Então, eu comecei incorporar os produtos brasileiros dentro de uma cozinha de técnica francesa. Eu usava produtos frescos, da região, do pequeno produtor, era isso o que eu sabia fazer. Fui muito criticado no início. Nenhum brasileiro vinha no meu restaurante francês pra comer jiló e maxixe. Mas, bati na tecla. Hoje, eu posso dizer que fui um dos primeiros chefs a mudar um pouco, modernizar, valorizar o produto do Brasil. Uma cozinha que podemos chamar de cozinha franco-brasileira, uma cozinha moderna-brasileira. E hoje, 40 anos depois, essa cozinha está em plena forma. A cozinha moderna está crescendo cada vez mais com jovens chefs competentes que mostram o que o Brasil tem”. 

O ajudante Batista

“Vou falar do Batista antes de cozinhar. Me apaixonei pelo Brasil e por uma brasileira. Liguei para meu pai e disse: pai, eu vou ficar aqui. Ele me respondeu: ‘Então se vira!’ Passado algum tempo eu reconheço que fiz muito bem (ter ficado no Brasil), tive oportunidade de me virar e fiz o que estou fazendo, até hoje. A minha paixão é cozinhar. Mostrar a minha própria personalidade. 

O meu primeiro restaurante foi no Leblon chamava Roanne – o nome da minha cidade. O espaço era de 30 metros quadrados. Tinha um fogão de casa usado, uma geladeira de casa usada, um ar condicionado que quando ligado parecia um avião decolando. Abri as portas. Primeiro dia não entrou ninguém. No segundo dia, entrou um casal, olhou e foi embora. No terceiro dia, tive a sorte (a vida algumas vezes depende de alguma sorte) de entrar dois homens que estavam passando na calçada indo para o mercado (na frente do restaurante). Eles comeram e gostaram. Um deles me perguntou: ‘Por que você deu o nome ao restaurante de Roanne?’ Eu respondi: é minha cidade. Ele falou: ‘Olha! A gente entrou aqui no seu espaço justamente pelo nome Roanne, já estive na sua cidade. Porque eu vou lá, todo ano, no restaurante que eu adoro que se chama Troisgros’.

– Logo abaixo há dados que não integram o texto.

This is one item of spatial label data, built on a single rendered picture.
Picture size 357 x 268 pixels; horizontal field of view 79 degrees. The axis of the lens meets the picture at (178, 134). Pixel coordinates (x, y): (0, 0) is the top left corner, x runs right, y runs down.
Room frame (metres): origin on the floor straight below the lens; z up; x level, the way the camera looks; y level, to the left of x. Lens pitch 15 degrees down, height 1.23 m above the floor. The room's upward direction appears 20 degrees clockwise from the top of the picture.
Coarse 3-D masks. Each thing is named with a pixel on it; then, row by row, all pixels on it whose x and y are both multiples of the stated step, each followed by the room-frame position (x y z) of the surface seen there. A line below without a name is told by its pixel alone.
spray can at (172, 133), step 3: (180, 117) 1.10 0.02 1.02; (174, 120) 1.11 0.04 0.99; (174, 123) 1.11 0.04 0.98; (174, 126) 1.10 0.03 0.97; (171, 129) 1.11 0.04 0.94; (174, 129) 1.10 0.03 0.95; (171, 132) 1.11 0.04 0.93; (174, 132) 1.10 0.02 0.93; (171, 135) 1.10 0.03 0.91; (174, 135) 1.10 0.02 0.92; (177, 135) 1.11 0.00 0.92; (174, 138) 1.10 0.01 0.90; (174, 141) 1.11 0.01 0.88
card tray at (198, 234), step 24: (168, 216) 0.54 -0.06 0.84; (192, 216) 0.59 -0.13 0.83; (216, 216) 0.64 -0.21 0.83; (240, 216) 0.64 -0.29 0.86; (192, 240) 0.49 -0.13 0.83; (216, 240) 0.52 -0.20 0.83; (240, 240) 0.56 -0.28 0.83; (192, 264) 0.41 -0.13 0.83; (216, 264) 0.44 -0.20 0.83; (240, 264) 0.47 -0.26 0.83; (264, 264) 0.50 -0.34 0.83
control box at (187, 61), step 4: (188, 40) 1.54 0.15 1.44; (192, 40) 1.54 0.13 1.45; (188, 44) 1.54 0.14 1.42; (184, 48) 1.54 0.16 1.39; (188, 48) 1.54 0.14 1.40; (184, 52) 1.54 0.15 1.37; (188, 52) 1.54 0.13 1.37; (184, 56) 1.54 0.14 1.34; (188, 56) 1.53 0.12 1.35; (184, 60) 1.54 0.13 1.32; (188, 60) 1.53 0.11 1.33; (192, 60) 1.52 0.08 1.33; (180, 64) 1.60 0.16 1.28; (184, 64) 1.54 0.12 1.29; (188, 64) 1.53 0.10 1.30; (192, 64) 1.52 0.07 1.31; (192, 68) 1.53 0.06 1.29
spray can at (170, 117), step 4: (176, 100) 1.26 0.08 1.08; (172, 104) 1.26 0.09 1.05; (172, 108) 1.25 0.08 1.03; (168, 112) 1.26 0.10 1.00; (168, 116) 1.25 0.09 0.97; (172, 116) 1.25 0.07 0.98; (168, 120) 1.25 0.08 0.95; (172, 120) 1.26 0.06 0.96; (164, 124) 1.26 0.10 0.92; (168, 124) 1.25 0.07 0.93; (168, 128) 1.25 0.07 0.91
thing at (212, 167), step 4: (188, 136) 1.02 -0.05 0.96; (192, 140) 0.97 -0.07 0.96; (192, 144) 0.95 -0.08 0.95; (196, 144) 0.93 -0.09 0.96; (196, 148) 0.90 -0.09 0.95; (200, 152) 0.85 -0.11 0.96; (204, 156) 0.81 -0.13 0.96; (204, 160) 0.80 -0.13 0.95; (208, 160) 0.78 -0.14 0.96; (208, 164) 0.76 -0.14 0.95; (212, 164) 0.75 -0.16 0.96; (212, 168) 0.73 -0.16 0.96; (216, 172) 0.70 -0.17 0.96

Naquela época, o restaurante Troisgros (da minha família) já acumulava três estrelas Michelin. Era bem conceituado no mundo inteiro, porque revolucionou a gastronomia mundial. E eu num botequim com o fogão de casa usado. Eu falei: eu conheço (mas não falei que era o filho do dono do restaurante). Ele disse: ‘Aqui está o meu cartão e eu vou lhe mandar muitos clientes’. Aí eu peguei o cartão e li; José Bonifácio de Oliveira, presidente da Globo Televisão. O outro era um dos maiores jornalistas do Brasil, Armando Nogueira.

O negócio foi o seguinte: no outro dia, tinha fila na porta. Só eu e minha esposa no salão – sem salão, porque passávamos os pratos de um pra outro. No terceiro dia, o Batista entra procurando trabalho (magrinho, com 17 anos). Eu disse a ele: Entra agora! Ele começou lavando louças, foi o meu primeiro ajudante. Estamos juntos há 38 anos. E hoje, ele é apresentador de televisão. Enfim, uma relação que não considero mais profissional, pois é meu amigo, meu irmão. Temos uma cumplicidade extraordinária. O Batista foi um achado. Basta um olhar e a gente se entende sem falar nada” 

Depois de 35 minutos, nos sentindo na sala de visitas, ouvindo o Claude, ele começa a preparar os pratos junto com ajudantes que ficaram ao lado ouvindo, esperando: eram as crianças escolhidas da plateia.